I can say that the healing afforded these people was a result of grace, and the assistance and direction of the Apus and Pachamamas, the spirits of nature, and celestial sentient beings, which indeed it was, and those who were witness to the events would concur that the winds assisted and the material realm was demonstrably altered by the processes of consciousness enacted therin, but that will not afford me much credibility if I want the cooperation of a mental health research institute in Florida. Nor in fact should it, because I am not Q’ero, am not Chinchero. My genes come from different continents, and my cultural antecedents are worlds apart from those who have for centuries cultivated relationships with the spirits of the mountains and of the elements. I cannot don the intricate weavings of a Q’ero p’aqo, take an initiation and expect to have mystical powers conferred upon me, but I am not so chauvenistic in the house [as it were] of these spirits to suggest that they are a fiction and because I do not believe in them, that they do not exist.

What I am suggesting, however, is that the suffering of two people people was alleviated by seemingly inexplicable means, the whistling of haunting tunes, waving of feathers and blowing of tobacco. In my view this has to be a good thing, and we could afford to spend more time and effort examining how to do this on a much broader scale than I am able to as one individual. In fact, it may be as Davis suggests, that the thoughtful (as opposed to romantic or fanciful) examination of the wisdom of other cultures that, along with our own culture’s technological wizardry, offers us a way through the rather dire mess we as a species find ourselves in on a planetary scale.

My remuneration for my day’s work was a small bottle of water offered by a grateful father [and produced by Coca Cola] and, as I say, the resulting joy and inspiration that such results offered me. I came home and, in the course of subsequent communications stumbled upon this statistic.

World Military Spending - Global Issues.jpg

I am not suggesting that indigenous cultures are perfect, far from it, nor am I denying my enjoyment of the health and material prosperity which my modern culture offers me, but I am suggesting, as the picture above shows in no uncertain terms, that something is completely and utterly out of whack! If this is representative of a Darwinian evolution of cultural process, if modern western culture is, as Fukuyama suggested some time back, the end of history, then I think perhaps it will be.

I have seen many people come to disappointing realisations about the motivations and idealogies of mestizo curanderos in the last months, and I myself am under no illusions about the nature in which much old knowledge is applied today in Peru.

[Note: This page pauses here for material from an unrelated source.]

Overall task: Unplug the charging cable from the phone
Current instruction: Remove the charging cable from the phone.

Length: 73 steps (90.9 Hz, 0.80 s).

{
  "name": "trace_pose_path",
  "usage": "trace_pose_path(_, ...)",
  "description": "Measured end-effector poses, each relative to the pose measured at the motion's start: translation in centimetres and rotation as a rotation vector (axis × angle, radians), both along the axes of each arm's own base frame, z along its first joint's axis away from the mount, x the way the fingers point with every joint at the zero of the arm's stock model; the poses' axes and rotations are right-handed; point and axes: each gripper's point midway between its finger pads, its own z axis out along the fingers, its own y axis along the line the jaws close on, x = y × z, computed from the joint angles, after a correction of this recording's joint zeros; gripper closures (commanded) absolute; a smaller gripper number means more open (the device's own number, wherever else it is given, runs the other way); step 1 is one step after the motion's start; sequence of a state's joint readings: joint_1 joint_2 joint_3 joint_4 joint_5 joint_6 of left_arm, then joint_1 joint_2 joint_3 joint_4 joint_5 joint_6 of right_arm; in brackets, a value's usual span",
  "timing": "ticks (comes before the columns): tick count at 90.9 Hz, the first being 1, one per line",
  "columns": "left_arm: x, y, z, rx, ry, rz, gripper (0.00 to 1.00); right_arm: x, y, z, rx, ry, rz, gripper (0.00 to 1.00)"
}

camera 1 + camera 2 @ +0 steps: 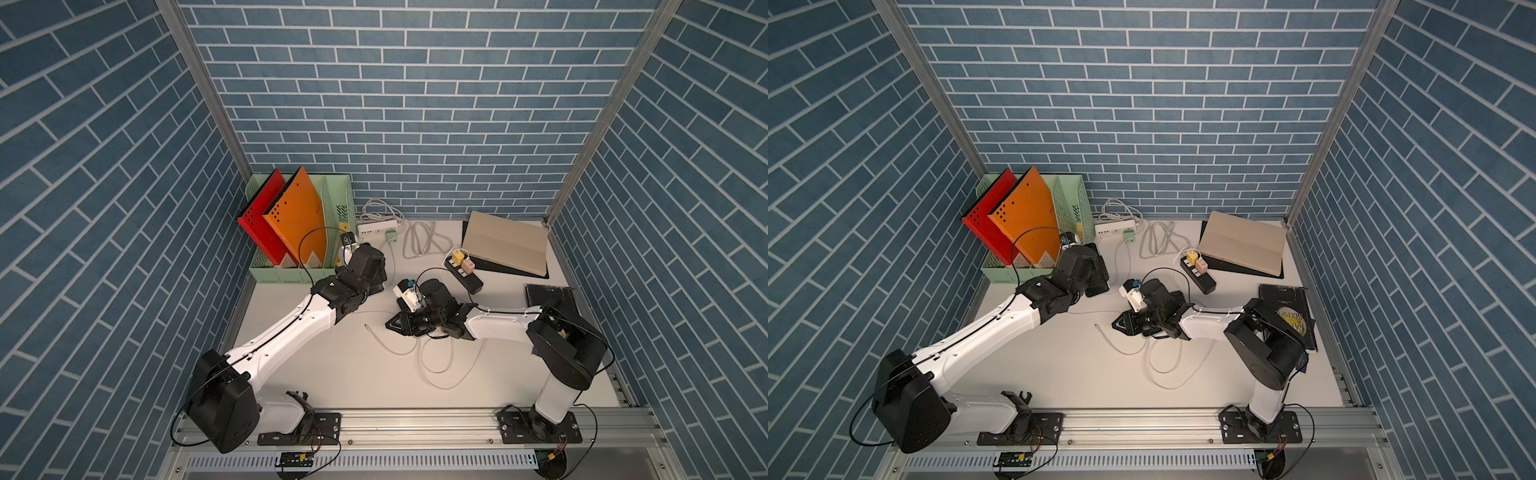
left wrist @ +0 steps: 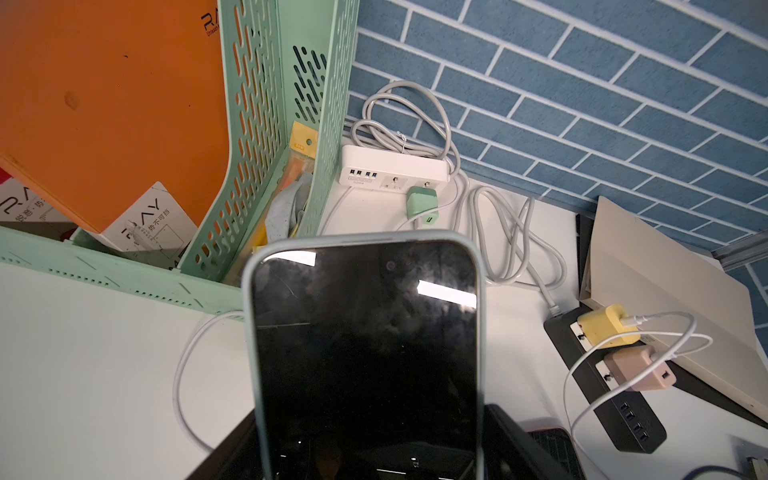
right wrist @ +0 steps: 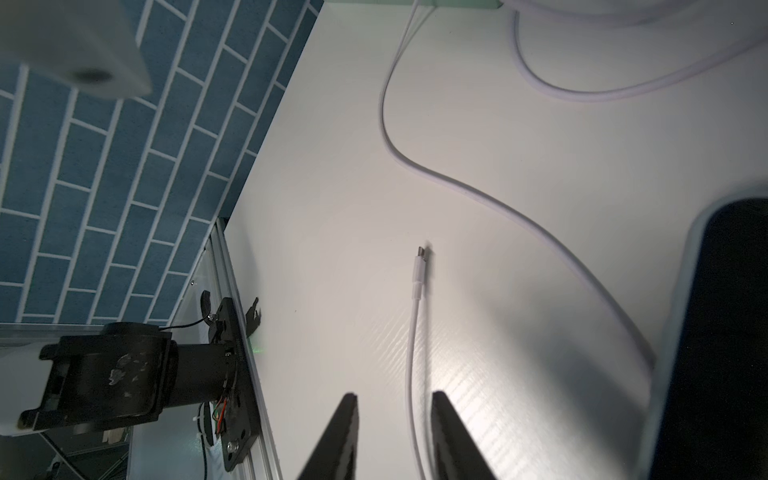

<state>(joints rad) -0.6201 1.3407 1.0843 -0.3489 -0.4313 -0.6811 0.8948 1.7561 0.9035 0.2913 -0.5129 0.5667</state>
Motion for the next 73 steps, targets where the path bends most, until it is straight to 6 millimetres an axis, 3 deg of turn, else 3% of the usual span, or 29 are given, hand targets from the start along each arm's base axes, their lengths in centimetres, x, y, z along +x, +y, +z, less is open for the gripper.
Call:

Nor am I under any illusions about my own frailties or limitations, but equally I am not limiting my capacities to conform to a particular cultural framework. Whilst it is so that the old people, the carriers of wisdom in indigenous cultures have much to offer we in the West, so too have we much to offer their cultures insofar as manners in which they can limit the destructive elements of this culture which now touches every inch of the planet, and at an ever increasing pace. Rather than suggest that we can do nothing about the inexorable onslaught of totalitarianism, social surveillance and control, war and ecological and cultural destruction, let us set about building new cultural identities, new languages that reflect our experiences of possibility, not of limitation.

I do not know what to do, other than that which I do, but I am interested in mature, collective discussion about what to do, and I hold great hope for the bringing to the fore the noblest aspects of the human spirit.